De Palma, who has always been the most minor "major" director, seems terribly out of his depth here. The confines of the space capsule, in which far too much of the movie takes place, allow for none of the jagged, jittery camerawork that brings even the most moribund of his pictures to some kind of life. Snake Eyes, with its hyperkinetic intro lifted from Hitchcock's Rope, began where most movies end, and De Palma pushes his luck by once more opening a film with a protracted, apparently single-shot sequence; only instead of Nicolas Cage cruising through an Atlantic City casino, now we're stuck in drab suburbia. Then, no one ever accused De Palma of knowing when enough is enough; he can no longer tell whom he's ripping off.

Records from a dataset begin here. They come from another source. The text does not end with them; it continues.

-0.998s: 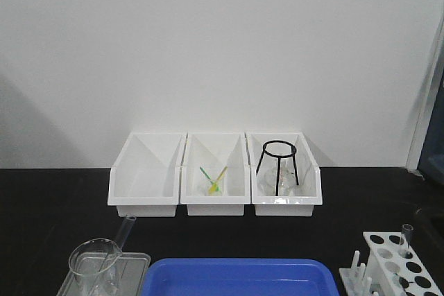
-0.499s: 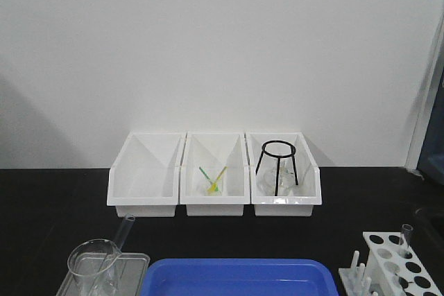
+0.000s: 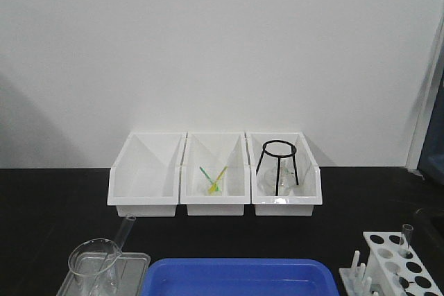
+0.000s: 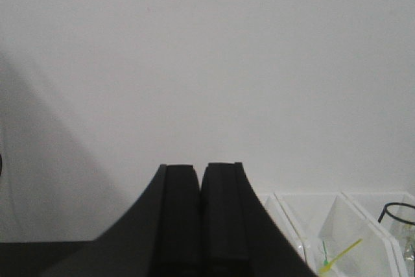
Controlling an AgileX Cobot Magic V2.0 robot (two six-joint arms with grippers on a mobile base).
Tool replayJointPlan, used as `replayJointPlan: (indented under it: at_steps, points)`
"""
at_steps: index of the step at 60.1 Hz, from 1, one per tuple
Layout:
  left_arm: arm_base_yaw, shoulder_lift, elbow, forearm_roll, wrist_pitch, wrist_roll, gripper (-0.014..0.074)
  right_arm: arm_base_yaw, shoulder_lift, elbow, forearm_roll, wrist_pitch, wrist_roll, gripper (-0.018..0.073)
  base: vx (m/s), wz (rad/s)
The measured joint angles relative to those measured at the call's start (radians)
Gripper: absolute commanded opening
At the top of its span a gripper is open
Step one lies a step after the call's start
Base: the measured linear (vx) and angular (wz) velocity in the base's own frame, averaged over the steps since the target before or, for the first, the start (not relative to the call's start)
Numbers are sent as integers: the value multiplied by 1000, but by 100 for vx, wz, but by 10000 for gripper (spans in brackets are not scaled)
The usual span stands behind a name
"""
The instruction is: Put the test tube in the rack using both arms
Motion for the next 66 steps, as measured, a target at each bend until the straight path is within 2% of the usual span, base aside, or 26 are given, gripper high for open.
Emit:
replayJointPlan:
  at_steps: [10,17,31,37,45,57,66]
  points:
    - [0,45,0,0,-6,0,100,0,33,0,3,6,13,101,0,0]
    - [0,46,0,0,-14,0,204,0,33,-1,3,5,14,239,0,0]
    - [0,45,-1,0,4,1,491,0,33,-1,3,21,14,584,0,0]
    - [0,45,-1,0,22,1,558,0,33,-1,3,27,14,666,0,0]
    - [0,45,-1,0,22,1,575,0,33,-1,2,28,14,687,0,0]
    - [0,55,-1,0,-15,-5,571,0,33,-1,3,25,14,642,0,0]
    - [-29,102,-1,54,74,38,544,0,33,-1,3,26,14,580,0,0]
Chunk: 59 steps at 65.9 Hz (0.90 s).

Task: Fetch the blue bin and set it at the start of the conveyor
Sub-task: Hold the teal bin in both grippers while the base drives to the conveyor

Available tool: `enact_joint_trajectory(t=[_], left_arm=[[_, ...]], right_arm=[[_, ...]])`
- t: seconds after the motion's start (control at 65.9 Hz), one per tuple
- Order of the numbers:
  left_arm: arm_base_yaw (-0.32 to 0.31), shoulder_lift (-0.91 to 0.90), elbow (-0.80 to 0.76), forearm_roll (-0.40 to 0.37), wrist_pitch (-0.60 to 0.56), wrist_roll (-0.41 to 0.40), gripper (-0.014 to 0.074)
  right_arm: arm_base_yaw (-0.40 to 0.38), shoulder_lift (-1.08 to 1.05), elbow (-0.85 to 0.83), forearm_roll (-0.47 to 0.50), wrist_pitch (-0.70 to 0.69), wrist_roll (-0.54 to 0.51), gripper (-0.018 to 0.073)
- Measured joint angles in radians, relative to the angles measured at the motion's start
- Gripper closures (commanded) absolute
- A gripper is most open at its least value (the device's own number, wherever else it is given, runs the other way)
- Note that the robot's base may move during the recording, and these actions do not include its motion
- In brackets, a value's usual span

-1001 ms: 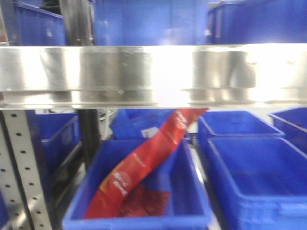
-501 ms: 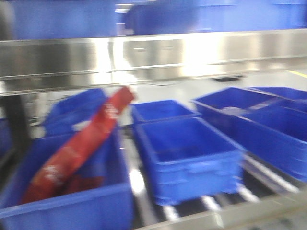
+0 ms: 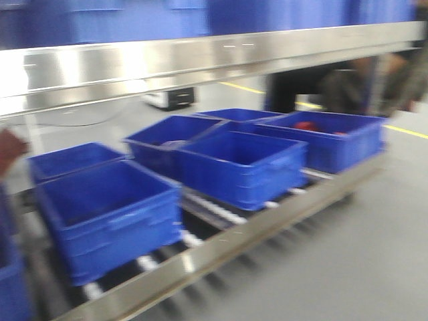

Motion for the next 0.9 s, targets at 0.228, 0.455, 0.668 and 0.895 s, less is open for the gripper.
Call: enact_joint_trajectory(t=[0.228,0.455,0.668,0.895], left_arm=[[0.000,0.000,0.000,-0.002,-0.002,0.000,0.0707],[0.000,0.000,0.000,-0.002,-0.042,0.000,0.0707],[0.000,0.000,0.000,0.002,-0.112,0.002,0.0707],[0.000,0.000,0.000,0.009,-0.175,0.008,0.0707]], right_arm=[[0.000,0.000,0.000,0.000,0.000,0.000,0.0711],[0.000,0.000,0.000,-0.006,0.000,0.000,0.0711],[0.000,0.000,0.000,-0.012,0.000,0.000,0.0711],[0.000,0.000,0.000,-0.014,-0.004,0.000,0.0711]])
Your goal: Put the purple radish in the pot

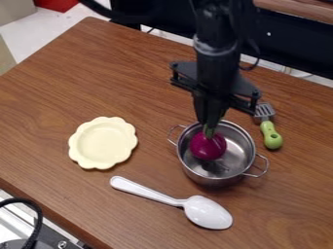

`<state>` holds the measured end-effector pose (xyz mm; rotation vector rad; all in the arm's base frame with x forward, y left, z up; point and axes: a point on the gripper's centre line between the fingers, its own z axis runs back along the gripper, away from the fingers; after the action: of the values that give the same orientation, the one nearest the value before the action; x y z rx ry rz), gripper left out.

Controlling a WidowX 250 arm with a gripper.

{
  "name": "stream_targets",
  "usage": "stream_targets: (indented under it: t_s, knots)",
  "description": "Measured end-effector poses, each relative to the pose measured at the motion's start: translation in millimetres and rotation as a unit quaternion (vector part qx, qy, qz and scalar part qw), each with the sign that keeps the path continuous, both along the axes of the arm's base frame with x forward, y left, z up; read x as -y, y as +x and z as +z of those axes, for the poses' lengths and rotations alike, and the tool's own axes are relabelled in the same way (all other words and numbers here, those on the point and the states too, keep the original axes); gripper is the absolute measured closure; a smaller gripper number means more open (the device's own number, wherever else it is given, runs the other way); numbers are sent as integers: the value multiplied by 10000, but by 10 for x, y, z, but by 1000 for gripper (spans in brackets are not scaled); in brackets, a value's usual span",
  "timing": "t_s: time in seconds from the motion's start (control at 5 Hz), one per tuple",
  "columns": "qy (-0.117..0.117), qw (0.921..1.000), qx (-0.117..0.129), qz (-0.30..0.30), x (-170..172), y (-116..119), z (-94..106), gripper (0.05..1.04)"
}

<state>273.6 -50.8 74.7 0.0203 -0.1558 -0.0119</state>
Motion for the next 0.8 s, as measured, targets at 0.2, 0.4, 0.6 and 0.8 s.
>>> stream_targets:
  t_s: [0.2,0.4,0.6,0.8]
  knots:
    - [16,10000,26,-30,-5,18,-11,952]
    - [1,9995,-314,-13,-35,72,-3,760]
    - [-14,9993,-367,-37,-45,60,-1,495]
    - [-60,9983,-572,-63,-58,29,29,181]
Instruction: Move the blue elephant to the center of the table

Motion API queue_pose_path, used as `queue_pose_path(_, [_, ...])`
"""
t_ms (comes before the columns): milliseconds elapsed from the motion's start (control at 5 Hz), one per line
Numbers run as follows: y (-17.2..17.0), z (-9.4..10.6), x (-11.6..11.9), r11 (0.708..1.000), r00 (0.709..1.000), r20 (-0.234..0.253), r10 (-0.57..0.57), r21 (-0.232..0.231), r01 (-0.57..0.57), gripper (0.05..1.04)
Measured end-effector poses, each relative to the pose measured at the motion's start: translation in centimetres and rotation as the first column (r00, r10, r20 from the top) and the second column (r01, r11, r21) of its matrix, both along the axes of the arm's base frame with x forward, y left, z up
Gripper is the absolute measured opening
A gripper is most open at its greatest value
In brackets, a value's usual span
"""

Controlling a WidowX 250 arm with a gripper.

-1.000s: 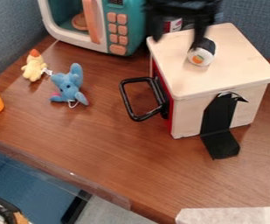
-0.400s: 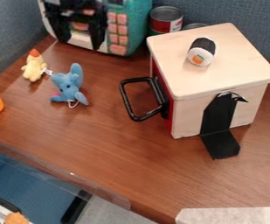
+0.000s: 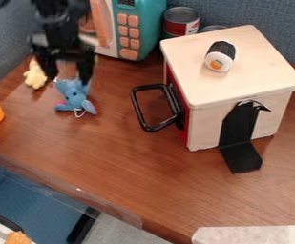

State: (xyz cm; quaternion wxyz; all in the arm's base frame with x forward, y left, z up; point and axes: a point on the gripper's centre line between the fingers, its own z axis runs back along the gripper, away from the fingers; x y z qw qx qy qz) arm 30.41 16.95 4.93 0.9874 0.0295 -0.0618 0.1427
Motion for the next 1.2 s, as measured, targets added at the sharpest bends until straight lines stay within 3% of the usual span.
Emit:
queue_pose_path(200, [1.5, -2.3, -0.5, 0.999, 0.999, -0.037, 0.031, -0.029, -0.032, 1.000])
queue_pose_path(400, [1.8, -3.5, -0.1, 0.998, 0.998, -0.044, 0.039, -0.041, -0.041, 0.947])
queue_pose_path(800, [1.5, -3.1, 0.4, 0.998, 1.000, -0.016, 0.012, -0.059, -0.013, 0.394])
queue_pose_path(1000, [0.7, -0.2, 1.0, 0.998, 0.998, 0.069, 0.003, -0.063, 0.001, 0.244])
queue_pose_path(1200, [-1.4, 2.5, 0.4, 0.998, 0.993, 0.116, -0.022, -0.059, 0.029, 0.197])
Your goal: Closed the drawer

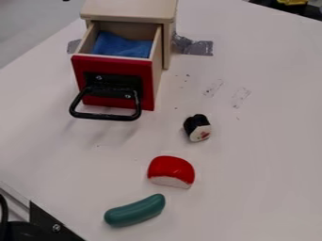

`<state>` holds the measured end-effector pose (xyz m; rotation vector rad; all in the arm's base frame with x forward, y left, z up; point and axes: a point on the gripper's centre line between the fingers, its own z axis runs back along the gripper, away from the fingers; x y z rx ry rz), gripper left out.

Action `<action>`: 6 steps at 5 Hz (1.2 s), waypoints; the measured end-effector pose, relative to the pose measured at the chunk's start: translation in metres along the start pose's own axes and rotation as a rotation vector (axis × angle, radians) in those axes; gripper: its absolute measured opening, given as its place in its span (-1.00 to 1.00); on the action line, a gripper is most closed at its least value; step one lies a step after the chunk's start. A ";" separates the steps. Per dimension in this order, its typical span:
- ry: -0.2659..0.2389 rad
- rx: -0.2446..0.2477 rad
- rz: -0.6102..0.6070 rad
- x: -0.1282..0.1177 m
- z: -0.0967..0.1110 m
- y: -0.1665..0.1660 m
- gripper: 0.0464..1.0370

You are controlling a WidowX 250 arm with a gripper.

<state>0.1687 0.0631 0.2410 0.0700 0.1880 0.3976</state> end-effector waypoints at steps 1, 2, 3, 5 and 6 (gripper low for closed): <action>0.024 0.003 -0.001 0.001 -0.005 -0.001 0.93; 0.074 0.038 0.128 0.020 -0.036 -0.002 0.93; 0.097 0.061 0.205 0.029 -0.059 -0.003 0.93; 0.097 0.115 0.214 0.015 -0.106 0.003 0.93; 0.001 0.069 0.122 -0.001 -0.128 0.000 0.93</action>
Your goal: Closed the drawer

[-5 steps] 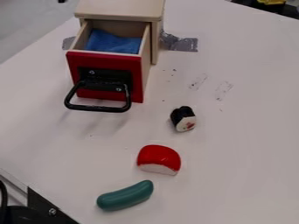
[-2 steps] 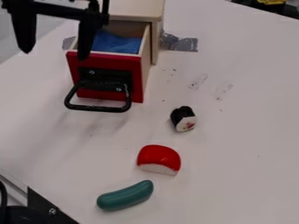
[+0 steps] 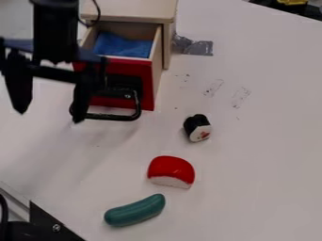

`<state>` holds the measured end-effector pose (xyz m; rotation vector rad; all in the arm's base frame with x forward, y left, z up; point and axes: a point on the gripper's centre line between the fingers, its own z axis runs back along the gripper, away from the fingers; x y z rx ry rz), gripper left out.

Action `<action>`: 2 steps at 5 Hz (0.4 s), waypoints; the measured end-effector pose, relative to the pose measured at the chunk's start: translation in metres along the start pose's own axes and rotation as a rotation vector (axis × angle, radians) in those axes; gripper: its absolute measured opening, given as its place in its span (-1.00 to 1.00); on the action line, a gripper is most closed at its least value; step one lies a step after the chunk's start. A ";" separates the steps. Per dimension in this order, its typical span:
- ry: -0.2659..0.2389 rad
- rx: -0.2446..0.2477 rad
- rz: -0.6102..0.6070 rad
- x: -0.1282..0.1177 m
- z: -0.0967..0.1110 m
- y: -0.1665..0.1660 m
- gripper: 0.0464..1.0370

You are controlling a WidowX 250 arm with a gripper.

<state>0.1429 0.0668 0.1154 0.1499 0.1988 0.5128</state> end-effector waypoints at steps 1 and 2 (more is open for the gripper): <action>-0.001 -0.025 -0.030 -0.002 -0.019 -0.006 0.93; 0.042 0.002 0.005 0.008 -0.039 -0.009 0.93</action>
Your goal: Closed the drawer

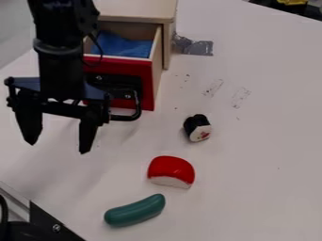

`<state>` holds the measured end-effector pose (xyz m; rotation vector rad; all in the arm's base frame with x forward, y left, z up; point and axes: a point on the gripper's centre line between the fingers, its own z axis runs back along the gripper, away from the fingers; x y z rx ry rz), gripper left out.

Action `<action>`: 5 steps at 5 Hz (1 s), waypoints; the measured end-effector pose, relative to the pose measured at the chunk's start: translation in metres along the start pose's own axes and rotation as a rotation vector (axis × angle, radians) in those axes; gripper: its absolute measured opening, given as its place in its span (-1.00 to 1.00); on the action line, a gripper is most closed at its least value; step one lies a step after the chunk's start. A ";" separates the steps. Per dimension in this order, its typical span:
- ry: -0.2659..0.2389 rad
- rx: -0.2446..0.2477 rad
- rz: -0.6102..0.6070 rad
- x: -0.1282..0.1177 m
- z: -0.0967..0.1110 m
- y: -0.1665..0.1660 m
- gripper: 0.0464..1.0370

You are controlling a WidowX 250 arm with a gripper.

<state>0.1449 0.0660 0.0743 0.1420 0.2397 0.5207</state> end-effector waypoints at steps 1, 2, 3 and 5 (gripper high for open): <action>0.014 -0.005 0.042 0.011 -0.010 -0.006 0.93; 0.000 -0.039 0.067 0.027 -0.007 -0.015 0.93; -0.023 -0.077 0.086 0.041 0.004 -0.022 0.93; -0.197 -0.116 0.224 0.065 0.033 -0.019 0.93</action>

It feels as though we're watching a student-film re-enactment of 2001 (particularly the scene in which Gary Lockwood jogs around the centrifuge) or outtakes from Apollo 13 (So much trouble, so little room!). Worse, it feels as though entire space sequences have been deleted. One minute, the survivors of Mars Two are clinging to the hull of a tiny refueling capsule orbiting Mars; the next, we're informed by the mission leader (an uncredited Armin Mueller-Stahl) that a capsule has inexplicably landed on Mars, and that it could only be the work of one Jim McConnell. One can only assume all the, ah, good stuff landed on the cutting-room floor, because it sure as hell didn't make it to Mars.